[Provided entries — start]

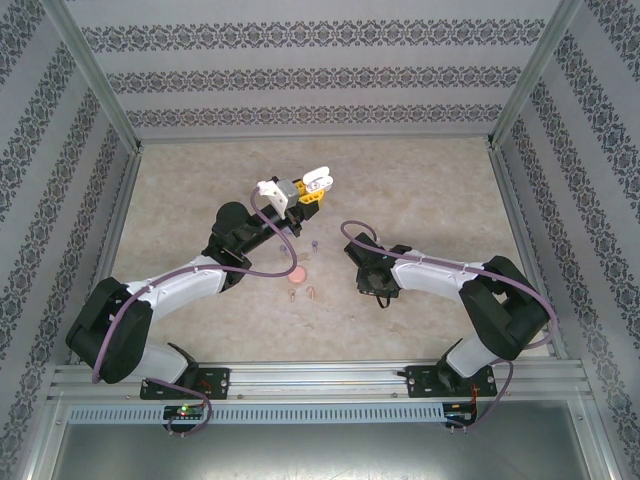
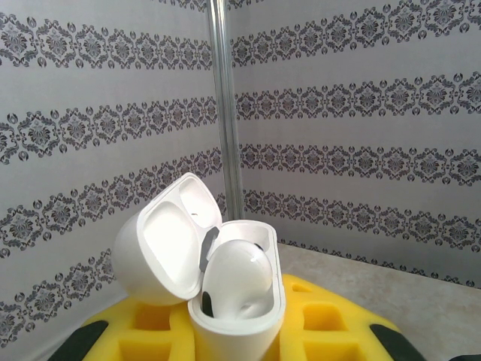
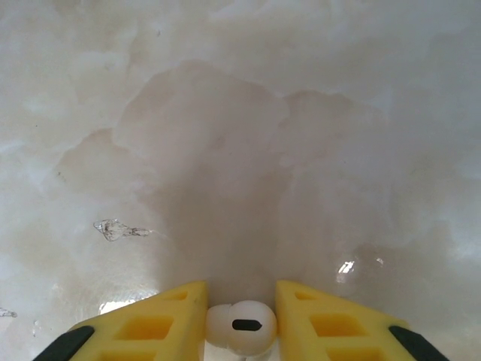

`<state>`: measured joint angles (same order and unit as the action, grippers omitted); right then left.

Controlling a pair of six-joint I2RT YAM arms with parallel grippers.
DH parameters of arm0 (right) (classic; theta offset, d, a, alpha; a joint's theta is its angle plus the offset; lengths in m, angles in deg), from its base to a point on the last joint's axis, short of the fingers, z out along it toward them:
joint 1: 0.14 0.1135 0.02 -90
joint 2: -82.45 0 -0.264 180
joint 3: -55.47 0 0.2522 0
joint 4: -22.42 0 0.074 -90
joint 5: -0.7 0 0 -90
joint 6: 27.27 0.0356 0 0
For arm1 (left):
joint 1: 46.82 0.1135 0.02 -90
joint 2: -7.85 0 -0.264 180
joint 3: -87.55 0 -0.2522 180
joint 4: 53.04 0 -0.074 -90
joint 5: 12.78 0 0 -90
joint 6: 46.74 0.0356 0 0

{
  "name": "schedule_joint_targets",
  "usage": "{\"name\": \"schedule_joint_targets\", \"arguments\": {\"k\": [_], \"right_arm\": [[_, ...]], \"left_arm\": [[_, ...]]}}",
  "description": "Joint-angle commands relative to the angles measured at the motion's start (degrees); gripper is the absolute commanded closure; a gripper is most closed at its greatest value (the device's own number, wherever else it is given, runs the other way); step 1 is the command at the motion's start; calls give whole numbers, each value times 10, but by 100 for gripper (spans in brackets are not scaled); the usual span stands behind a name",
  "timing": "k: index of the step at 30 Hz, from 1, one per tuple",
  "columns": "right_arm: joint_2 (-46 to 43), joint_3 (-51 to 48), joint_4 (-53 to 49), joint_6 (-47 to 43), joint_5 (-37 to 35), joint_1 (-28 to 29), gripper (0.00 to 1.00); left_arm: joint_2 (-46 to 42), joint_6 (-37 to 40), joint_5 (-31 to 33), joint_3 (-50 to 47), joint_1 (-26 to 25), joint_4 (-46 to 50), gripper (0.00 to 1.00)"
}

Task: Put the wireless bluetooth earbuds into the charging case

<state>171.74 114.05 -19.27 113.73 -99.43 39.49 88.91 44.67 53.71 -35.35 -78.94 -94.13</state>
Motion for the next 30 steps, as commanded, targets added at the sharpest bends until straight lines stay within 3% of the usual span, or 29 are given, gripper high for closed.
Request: {"name": "schedule_joint_targets", "arguments": {"k": [1,6,17,30], "right_arm": [[4,-6,-33,0,9,8,74],[-35,-4,-37,0,4,8,80],[-195,75,-60,-51,-21,-8,79],[-241,172,-59,-103,-3,-25,78]], "left_arm": [[1,-2,-8,13,5,-22,100],[0,-4,-10,14,6,-21,100],[-8,-4,-21,27,6,-6,100],[-5,5,-28,28,5,8,100]]}}
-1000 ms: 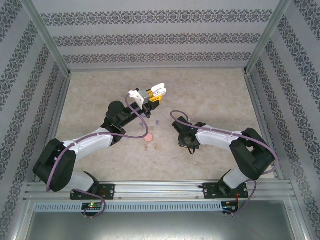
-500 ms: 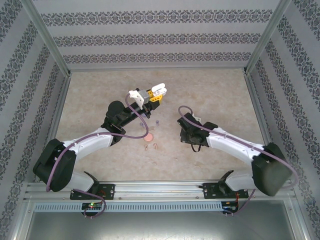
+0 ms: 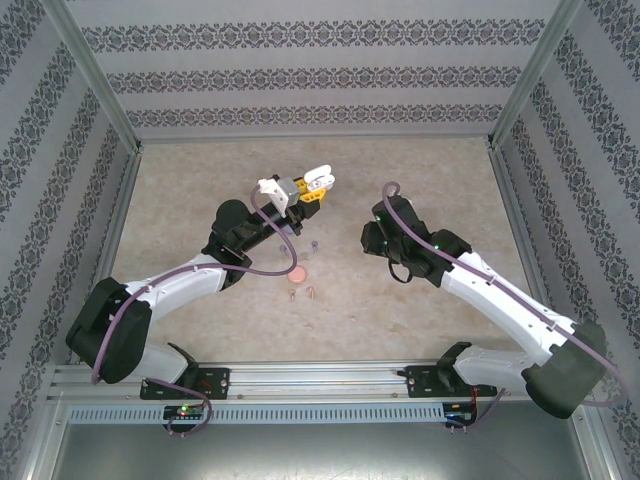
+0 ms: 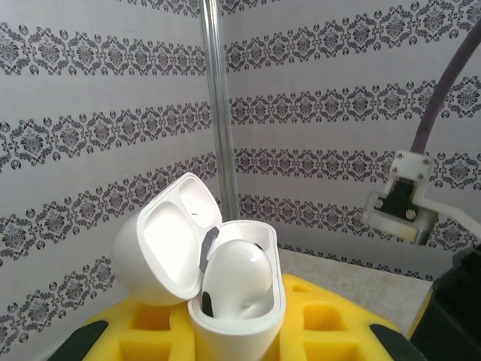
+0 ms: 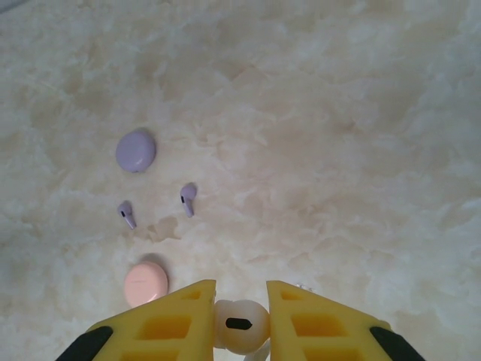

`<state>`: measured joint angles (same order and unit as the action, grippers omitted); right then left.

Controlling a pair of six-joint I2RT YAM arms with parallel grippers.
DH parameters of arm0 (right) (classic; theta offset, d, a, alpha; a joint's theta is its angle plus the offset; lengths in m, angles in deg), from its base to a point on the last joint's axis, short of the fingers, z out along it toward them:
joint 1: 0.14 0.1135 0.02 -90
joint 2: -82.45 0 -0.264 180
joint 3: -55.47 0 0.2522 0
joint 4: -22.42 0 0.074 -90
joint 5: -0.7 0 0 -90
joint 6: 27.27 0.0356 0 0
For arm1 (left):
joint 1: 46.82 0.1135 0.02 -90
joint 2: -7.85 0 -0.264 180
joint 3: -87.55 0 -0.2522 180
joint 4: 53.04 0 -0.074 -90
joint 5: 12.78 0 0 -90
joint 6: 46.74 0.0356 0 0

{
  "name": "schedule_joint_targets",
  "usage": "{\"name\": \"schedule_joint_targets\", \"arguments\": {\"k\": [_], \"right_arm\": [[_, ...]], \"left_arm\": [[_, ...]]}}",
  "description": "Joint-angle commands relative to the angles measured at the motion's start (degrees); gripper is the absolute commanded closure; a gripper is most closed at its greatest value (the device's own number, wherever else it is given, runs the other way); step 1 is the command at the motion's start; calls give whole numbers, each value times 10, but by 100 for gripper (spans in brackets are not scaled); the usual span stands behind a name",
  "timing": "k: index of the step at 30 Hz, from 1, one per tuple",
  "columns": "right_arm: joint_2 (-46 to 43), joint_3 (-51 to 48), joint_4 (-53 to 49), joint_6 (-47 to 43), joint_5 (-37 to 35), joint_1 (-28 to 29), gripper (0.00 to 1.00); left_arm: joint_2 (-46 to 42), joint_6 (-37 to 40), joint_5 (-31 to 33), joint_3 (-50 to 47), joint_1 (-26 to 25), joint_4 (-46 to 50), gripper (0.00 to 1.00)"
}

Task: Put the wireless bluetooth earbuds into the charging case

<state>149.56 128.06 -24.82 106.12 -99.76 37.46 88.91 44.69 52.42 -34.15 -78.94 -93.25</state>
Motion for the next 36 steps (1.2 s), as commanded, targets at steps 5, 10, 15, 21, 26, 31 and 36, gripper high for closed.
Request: {"name": "schedule_joint_targets", "arguments": {"k": [5,10,15,21,26,31,36], "right_arm": [[-32,78,26,-57,6,-12,77],[-28,132,73,-97,17,-15,76],[-9,189,114,-144,36,-15,76],[16,211,159,-189,66,-15,76],[20,196,197,-216,92,-15,76],[19,180,216,-235,101,-13,75],[17,162,224,-240,106,-12,75]], "left_arm": [[0,8,-31,17,5,6,100],[8,14,-53,20,5,16,100],[11,20,-77,28,5,31,100],[18,14,-100,49,4,52,100],[27,3,-114,67,4,60,100],[32,0,-122,80,3,68,100],[36,-5,-121,85,4,63,100]]}}
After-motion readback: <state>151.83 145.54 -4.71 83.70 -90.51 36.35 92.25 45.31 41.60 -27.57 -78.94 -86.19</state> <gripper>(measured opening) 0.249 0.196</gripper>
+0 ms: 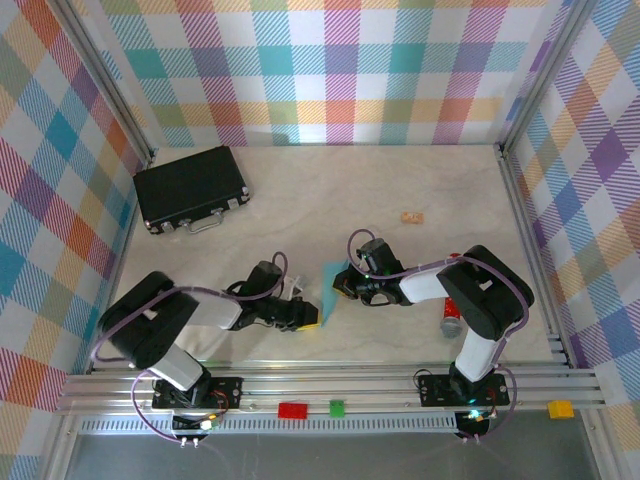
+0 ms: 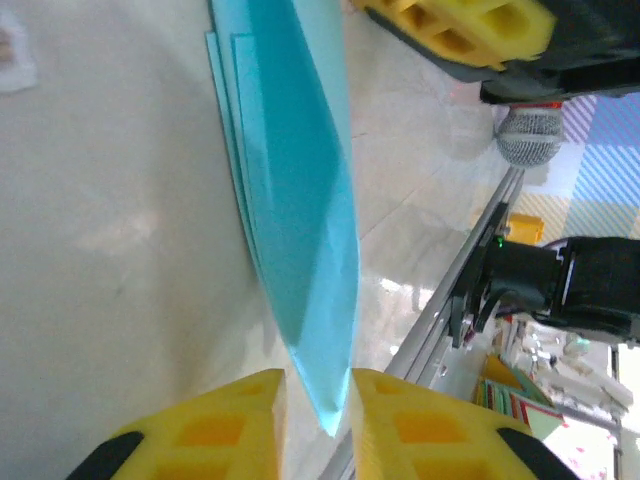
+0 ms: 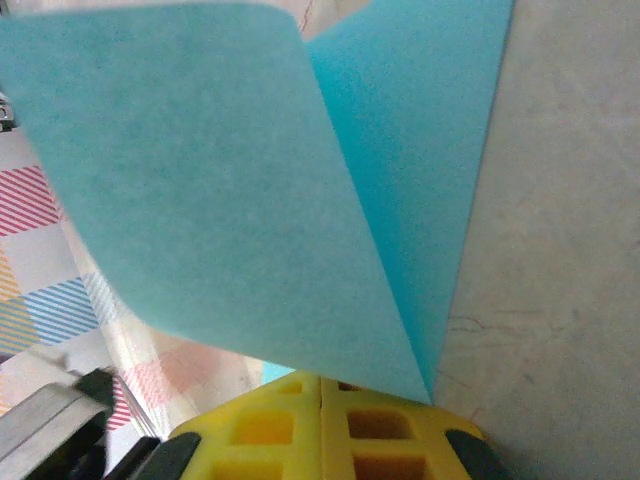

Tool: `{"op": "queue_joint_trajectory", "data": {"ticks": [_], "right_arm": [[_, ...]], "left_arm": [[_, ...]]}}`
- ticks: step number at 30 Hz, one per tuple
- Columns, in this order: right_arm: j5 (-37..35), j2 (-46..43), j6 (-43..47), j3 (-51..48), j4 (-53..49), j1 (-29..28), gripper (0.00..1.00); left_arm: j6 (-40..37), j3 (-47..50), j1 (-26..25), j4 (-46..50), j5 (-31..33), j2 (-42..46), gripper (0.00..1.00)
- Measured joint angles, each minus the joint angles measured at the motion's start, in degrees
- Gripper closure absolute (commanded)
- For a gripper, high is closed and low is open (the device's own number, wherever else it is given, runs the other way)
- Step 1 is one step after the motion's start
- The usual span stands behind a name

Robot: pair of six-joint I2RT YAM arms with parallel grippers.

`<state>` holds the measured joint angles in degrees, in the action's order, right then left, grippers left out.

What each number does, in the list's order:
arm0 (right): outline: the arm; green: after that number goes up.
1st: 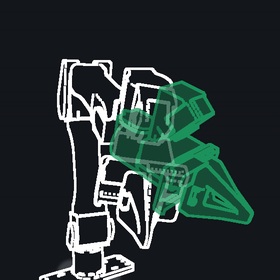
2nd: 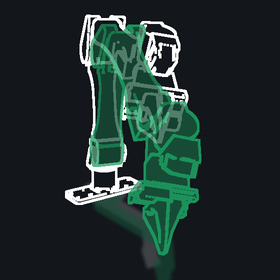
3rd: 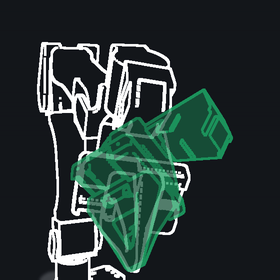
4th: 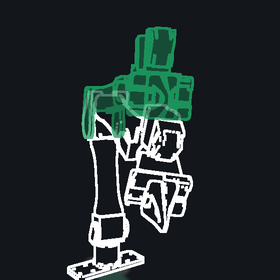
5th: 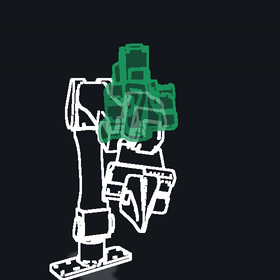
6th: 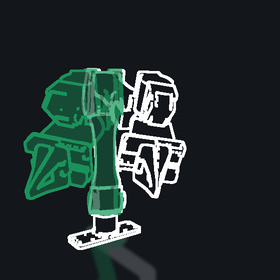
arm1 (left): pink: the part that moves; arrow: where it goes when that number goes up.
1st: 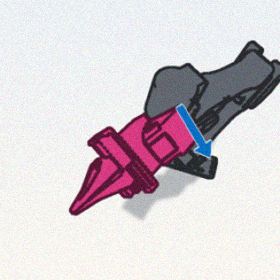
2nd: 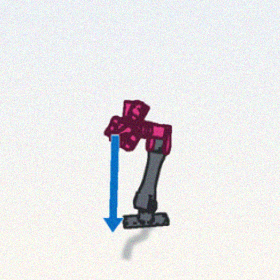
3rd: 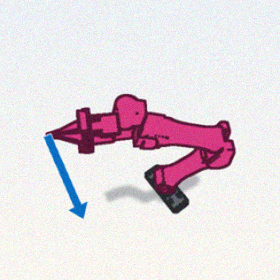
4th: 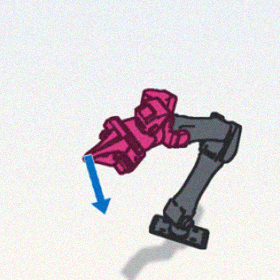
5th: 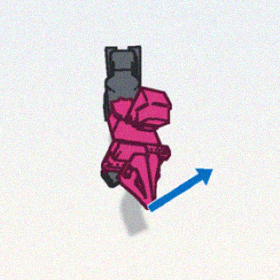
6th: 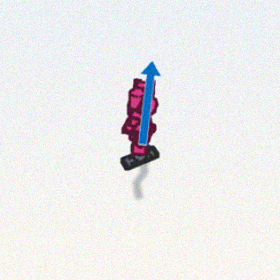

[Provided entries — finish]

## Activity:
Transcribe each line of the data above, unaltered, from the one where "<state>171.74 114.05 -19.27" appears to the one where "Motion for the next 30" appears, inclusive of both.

## Answer for the task:
<state>171.74 114.05 -19.27 113.73 -99.43 39.49 88.91 44.67 53.71 -35.35 -78.94 -94.13</state>
Motion for the next 30 steps, as commanded, targets added at the sharpest bends until straight lines stay within 3% of the usual span, or 29 are given, gripper high for closed.

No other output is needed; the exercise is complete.